### YOUR INSTRUCTIONS
Print the lines in the listing below that fall between the line with "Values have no" and the line with "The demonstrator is", those two lines included, exactly as they stand and with nothing else.

### DATA BLOCK
Content starts

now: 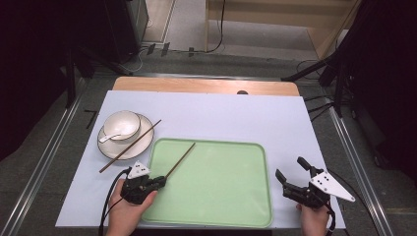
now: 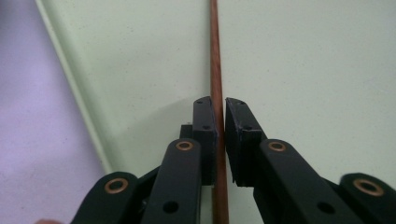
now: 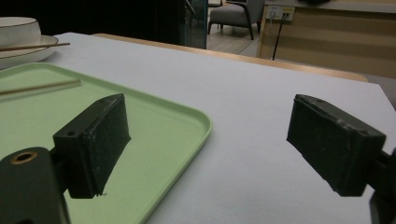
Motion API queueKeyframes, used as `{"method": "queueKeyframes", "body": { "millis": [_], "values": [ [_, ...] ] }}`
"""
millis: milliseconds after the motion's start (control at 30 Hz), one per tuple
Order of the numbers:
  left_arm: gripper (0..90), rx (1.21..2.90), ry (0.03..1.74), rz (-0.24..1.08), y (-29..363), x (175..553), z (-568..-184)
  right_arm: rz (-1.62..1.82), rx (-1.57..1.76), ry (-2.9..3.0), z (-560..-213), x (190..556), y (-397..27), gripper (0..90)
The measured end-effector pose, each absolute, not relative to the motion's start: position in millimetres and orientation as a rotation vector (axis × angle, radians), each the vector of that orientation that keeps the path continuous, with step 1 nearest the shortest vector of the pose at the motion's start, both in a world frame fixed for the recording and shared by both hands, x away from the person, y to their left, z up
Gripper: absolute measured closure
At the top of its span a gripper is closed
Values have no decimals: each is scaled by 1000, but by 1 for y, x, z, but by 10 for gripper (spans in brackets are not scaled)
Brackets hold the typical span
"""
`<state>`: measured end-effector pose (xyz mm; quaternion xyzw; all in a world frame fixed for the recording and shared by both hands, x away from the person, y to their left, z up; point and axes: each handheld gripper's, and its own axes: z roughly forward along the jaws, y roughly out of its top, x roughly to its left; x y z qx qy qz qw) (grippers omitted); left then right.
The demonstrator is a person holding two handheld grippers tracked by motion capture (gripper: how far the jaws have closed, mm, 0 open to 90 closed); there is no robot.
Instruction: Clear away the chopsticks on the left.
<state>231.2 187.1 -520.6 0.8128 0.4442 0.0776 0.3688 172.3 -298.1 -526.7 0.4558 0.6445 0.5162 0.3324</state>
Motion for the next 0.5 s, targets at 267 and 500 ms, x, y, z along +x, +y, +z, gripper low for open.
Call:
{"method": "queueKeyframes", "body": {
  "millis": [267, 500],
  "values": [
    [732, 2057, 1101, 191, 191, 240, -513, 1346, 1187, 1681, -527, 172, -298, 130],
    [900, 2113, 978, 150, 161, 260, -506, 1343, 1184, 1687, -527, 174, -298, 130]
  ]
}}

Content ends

### RESULT OF THE TASK
Values have no decimals: each is scaled by 1000, but by 1 for y, x, z, but by 10 for gripper (spans in brackets are not scaled)
Brackets hold the typical span
"""
`<state>`: measured end-effector pose (xyz mm; quaternion xyzw; all in a world frame fixed for the recording and shared by both hands, x away from the person, y to their left, z up; point and axes: each handheld gripper's, and its own axes: z roughly forward along the jaws, y roughly out of its top, x roughly to its left; x y z qx qy qz qw) (grippers omitted); left then right.
The demonstrator is a person holding two handheld grippers tracked by motion capture (gripper: how far the jaws have closed, mm, 0 open to 90 closed); there is no robot.

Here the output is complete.